It feels surreal, being a Puerto Rican in the United States these days. No, not because of that poll that showed that almost 50 percent of Americans are unaware that Puerto Ricans are US citizens. Most of us are not surprised by that data point, and I myself am not offended by it. We are citizen-strangers. Our movement is not restricted, but we are unable to vote on the island for the president who sends us to war. Come to the states and, voilà, you can vote for president! [. . .]
It feels surreal, being a Puerto Rican in the United States these days, seeing images of the devastation of an island I grew up on and that—despite not having lived there for three decades—I still call home. Like so many of the diaspora, even those born here and who never lived on the island, we feel our fates deeply intertwined with it. [. . .]
[. . .] It feels surreal, being an “American” in the United States these days, having as a leader of the country an abuser in chief, one who not only eschews the role of “healer” during a moment of crisis but also seems to revel in shaming Puerto Ricans, in humiliating us in our hour of deep pain. Yes, he threw paper towels to a handpicked crowd at a conservative church for expat white Americans living in an expensive suburb. Yes, he downplayed the tragedy by comparing Hurricane Maria to the “real catastrophe” of Hurricane Katrina, answering affirmatively that favorite pundit question: Is this Trump’s Katrina? Sí, coño, it is, and Americans are noticing. But the spectacle of the island’s representative in Washington, DC, who refers to herself as the “Congresswoman for Puerto Rico”—Puerto Rico has no congresswoman, only a “resident commissioner,” who can’t vote in Congress—genuflecting in front of the Dear Leader as he insulted our people, added the necessary yet unbearable colonial collaborationist tinge to the President’s visit.
[. . .] What Hurricane Maria has done for us boricuas, here or there, acá o allá, is to make our reality, our surreality, a self-evident truth: We are not created equal. Many non–Puerto Ricans may not know our citizenship status, but we, the products of the US colonial venture that began with the “Spanish-American War,” cannot hide from it. The name of that war may erase us, but our bodies, our stories, cannot. This past March was the 100th Anniversary of the Jones Act of 1917, the federal law that made us into US citizens from that moment forward. Within months, Puerto Rican men were drafted to serve in World War I—but, don’t worry, we’ve been assured this was just a coincidence. [. . .]

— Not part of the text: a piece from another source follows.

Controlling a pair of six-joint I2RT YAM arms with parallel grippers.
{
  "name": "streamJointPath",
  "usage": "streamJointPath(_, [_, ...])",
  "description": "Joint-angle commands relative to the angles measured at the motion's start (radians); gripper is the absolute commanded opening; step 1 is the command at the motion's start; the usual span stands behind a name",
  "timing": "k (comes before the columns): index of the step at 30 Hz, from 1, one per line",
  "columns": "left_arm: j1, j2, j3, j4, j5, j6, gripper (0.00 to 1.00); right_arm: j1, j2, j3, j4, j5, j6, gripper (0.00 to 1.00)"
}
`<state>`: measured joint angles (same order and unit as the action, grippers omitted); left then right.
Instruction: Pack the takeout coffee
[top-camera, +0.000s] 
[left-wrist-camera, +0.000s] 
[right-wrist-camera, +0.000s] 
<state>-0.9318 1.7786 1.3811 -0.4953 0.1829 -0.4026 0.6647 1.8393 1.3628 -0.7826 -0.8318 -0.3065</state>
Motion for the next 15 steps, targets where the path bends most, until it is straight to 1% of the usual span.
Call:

A brief moment of lucidity: Trump slipped on his trip to the territory when he acknowledged that the calamity facing the island before Hurricane Maria—its crushing public debt—had to be “wiped out.” Puerto Rico bonds plunged as US investors, who bet big on my people’s misery, panicked. Of course, the White House quickly walked back Trump’s rare and inconvenient truth. Many of us rushed to say, Hey, wait a minute, we agree with the president! No take-backsies! But, alas, our island is governed not by brief moments of lucidity but by long-term insanity: a colonial board, established in bipartisan fashion by the comically named PROMESA bill (it promised little and has delivered less). Since its passage, the governor elected by the people is but a puppet, submitting budgets for approval to an appointed junta that includes bankers whose institutions helped create the island’s financial mess. For those unfamiliar with the not-yet-on-Broadway Wall Street Story of Puerto Rico, a synopsis of the musical Lin-Manuel Miranda has yet to write:
Act I. Wall Street banks and bond salesmen lure the Puerto Rican government into taking on $74 billion in debt, much of it likely illegally incurred (but we can’t know for sure because the junta and the conservative governor have refused to audit the debt). Municipal bonds on the island are triple-tax free so extremely attractive. Also, federal law forbids island municipalities (unlike US cities) from declaring bankruptcy. So the stage is set for a completely captive audience: the Puerto Rican masses who will have to pay up.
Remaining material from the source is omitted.